Typical of the stratification of wildlife in Western North Carolina, higher elevations are home to species usually found only in New England and Canada. The anomaly of northern species growing so far south is evident below Luther's Rock where large-toothed aspen, lettuce saxifrage (Saxifraga micranthidifolia), and the rare rusty cliff fern (Woodsia ilvensis) can be found.

Red-tailed hawks (Buteo jamaicensis) soar above the mountains where chestnut-sided warblers (Dendroica pensylvanica), black-throated blue warblers (D. caerulescens), Canada warblers (Wilsonia canadensis), slate-colored juncos (Junco hyemalis), white-breasted nuthatches, and rose-breasted grosbeaks (Pheucticus ludovicianus) make their nests. Several species of woodland salamanders live in the higher elevations, although reptiles and amphibians are generally hard to find. Common mammals—raccoons (Procyon lotor), opossums (Didelphis marsuialis), red foxes (Vulpes fulva), eastern chipmunks (Tamias striatus)—thrive here as do shrews, moles, woodchucks (Marmota monax), white-tailed deer, and an occasional bobcat.

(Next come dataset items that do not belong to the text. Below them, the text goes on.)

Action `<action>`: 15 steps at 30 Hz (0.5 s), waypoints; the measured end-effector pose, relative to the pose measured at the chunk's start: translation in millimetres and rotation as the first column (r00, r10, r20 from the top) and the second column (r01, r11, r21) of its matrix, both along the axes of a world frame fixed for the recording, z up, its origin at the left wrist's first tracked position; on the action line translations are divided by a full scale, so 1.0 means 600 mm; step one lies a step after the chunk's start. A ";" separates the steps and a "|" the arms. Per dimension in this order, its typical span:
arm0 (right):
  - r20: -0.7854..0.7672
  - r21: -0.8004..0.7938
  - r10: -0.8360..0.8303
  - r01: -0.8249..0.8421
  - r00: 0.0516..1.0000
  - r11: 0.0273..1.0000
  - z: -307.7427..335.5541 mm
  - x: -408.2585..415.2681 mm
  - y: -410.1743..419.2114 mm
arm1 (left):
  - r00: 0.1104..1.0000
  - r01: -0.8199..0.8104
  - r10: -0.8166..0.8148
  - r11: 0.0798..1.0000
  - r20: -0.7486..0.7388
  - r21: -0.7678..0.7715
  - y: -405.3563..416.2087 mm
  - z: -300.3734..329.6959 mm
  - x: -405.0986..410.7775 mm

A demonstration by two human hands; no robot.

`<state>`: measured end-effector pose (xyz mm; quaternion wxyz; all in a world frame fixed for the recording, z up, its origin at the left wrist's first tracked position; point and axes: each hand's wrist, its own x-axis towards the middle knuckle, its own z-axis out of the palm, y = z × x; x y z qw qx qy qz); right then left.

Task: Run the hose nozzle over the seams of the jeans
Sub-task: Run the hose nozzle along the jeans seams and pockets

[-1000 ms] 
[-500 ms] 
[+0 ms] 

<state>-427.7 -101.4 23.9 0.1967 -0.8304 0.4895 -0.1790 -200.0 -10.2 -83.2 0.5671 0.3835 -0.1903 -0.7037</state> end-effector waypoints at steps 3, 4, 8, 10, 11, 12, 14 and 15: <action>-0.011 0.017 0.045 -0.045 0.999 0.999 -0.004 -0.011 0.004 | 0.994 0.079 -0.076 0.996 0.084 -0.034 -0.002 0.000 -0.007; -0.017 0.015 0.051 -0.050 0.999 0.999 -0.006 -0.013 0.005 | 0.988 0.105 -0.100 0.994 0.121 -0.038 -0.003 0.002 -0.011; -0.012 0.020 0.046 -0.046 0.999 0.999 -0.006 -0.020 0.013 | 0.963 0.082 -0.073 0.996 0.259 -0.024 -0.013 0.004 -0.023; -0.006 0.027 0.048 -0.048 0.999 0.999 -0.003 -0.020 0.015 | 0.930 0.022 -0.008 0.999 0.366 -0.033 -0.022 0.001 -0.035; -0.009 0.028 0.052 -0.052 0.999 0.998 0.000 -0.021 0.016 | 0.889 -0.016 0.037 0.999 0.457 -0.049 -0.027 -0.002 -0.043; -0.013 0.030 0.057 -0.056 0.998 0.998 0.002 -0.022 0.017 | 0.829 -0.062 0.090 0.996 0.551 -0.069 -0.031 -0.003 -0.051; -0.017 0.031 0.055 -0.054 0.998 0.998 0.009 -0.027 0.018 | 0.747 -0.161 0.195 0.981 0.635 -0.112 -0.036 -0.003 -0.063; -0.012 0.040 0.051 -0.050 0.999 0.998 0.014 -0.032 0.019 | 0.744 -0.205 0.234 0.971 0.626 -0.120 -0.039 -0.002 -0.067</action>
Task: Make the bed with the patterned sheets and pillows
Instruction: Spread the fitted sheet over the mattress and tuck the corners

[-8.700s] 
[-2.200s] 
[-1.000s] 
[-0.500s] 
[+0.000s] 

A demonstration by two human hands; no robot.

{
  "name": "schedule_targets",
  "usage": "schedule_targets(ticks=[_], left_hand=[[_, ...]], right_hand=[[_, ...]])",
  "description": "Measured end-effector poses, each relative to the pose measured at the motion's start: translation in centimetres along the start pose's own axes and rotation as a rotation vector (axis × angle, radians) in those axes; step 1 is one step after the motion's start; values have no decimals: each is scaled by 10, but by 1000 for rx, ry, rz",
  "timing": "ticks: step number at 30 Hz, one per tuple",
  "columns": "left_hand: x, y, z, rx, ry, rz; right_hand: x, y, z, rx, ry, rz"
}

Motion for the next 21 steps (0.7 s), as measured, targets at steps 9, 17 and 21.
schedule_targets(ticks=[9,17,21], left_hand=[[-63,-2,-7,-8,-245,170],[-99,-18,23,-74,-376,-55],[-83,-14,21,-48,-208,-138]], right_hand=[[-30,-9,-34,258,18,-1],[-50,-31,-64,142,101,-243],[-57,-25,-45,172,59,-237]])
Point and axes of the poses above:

When Elisha Mitchell noted in his diary in 1827 that he had never seen anything so beautiful as the view from the summit of Mount Jefferson, few were hardy enough to make the trip for themselves. In the 1930s, the Works Progress Administration constructed a road to the top, but over the years its state of repair and disrepair varied. The park finally achieved state park status in 1956, thanks to strong community support and generous donations. And the site was named a state natural area in 1994. Overlooks from the park road and Mount Jefferson's summit offer panoramic views into three states—Mount Rogers and Whitetop Mountain in Virginia, Snake Mountain in Tennessee, and Mount Mitchell and Grandfather Mountain, among others, in North Carolina. You can also see Pond Mountain, which holds the distinction of lying in all three states.

Summit Trail

The Summit Trail, as its name implies, ascends .3 mile to the highest point on Mount Jefferson, where nearby overlooks provide spectacular views. The Rhododendron Trail, a moderate 1.1-mile loop trail that begins near the end of the Summit Trail, follows a horseshoe-shaped ridge southeast along the crest of the mountain to Luther Rock, which on clear days offers great views of the New River. According to local lore, the bluffs of black mica gneiss extending along the ridge below the trail served as stops along the Underground Railroad that led escaped slaves to freedom. The return portion of this loop trail descends to the southern slope of the mountain where trees sheltered from the cold northern winds grow tall. The trail passes through a virgin forest of large northern red oaks and the remains of American chestnuts. The Rhododendron Trail is also a self-guiding nature trail; interpretive pamphlets, available at the trailhead, teach about the natural environment, history, and legends of the area. Park rangers offer seasonal interpretive programs such as guided nature walks, talks, and demonstrations, and report that early June is the prettiest time to visit, when the purple blossoms of the Catawba rhododendron cover the mountaintop.